アカデミーの非常勤にも復帰したし、牧場が広く――正確には、もともとあった土地を再整備した――なって自由度が増したし、リリミカとのブラジャー作成も試行錯誤の日々だし、【ジェラフテイル商会】でポーション作りを学んだり新商品のプレゼンしたり……日本にいた頃よりずっと働いている。
「……だから、何か私にも出来ること――いいえ、私にしか出来ないことがしたいんです」
ある意味では欲張りな願いだろうか。けれどそれは、きっと誰もが持つ願いだ。
俺も乳首の神という(噴飯ものの)存在だが、それはただの肩書きであり、個性の全てではない。

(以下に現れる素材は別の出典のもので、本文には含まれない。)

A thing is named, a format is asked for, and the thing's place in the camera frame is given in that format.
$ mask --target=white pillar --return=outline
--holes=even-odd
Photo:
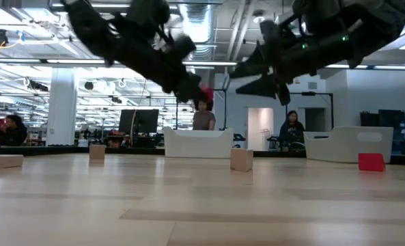
[[[78,81],[72,68],[52,69],[46,145],[74,144]]]

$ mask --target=person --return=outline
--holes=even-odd
[[[193,130],[213,131],[216,124],[216,117],[213,110],[213,100],[195,100],[196,113],[193,115]]]
[[[120,147],[121,148],[129,148],[129,144],[130,144],[129,135],[125,135],[125,137],[123,138],[122,143],[120,144]]]
[[[304,126],[298,121],[297,112],[295,110],[290,111],[286,121],[279,131],[280,144],[283,150],[287,151],[288,146],[293,141],[304,141],[304,131]]]
[[[21,146],[27,136],[27,128],[18,115],[8,115],[0,129],[0,145]]]

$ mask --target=doorway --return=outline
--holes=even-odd
[[[325,132],[326,118],[324,108],[305,109],[305,125],[306,131],[309,132]]]
[[[271,108],[248,108],[248,149],[267,151],[269,142],[266,140],[273,134],[274,118]]]

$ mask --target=pole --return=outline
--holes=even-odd
[[[227,128],[227,91],[223,90],[223,93],[225,94],[225,98],[223,100],[223,130],[225,130]]]
[[[100,142],[104,142],[104,125],[105,125],[105,119],[102,119],[102,137],[100,138]]]
[[[178,99],[176,99],[175,130],[178,129]]]
[[[329,94],[331,102],[331,129],[334,128],[334,106],[333,106],[333,93]]]

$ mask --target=light wood floor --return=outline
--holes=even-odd
[[[0,246],[405,246],[405,167],[87,154],[0,169]]]

ミルシェだって、まさか乳首の女神とかになりたいワケじゃないだろう。万が一なりたいってのなら、毎日皆のおっぱいに捧げている祈りを三倍に増やすけど。
ありきたりな言い回しになるが、俺は俺になりたい。
また、ミルシェはミルシェになりたいのだろう。心理学でいうところの自己実現というヤツだ。
では、どんな自分になりたいのか。
それも結局は自分で見つけるしかない。人の話を聞くのも良い。本を読んで勉強するのも良い。少しばかりの金を握りしめて遊びに出掛けても良い。
色々な経験を重ねながら、自身を作り上げる他ない。
「レスティアも言ったが焦る必要はないって。ミルシェにしか無い魅力や個性ってのは間違いなく見つかるし、もう既に沢山持ってる。たとえば毎日鏡見て笑顔の練習してるのが可――」
「もう良いですからっ!」
ミルシェがどんなミルシェになりたいか、俺も出来るだけ力になりたいものだ。
まあ出来ることなんて、おっぱいに関連することばかりなのだが。
・
だからというワケではないのだろうが、後日、ミルシェは多くの者の注目を集めることになる。
それはミルシェの意思によるものではなく、誰のものでもない。
原因を辿れば俺に行き着くのだが、この時点では予感すらしなかった。
聖剣ヴァルガゼールの担い手、つまり『勇者』が現れたのだ。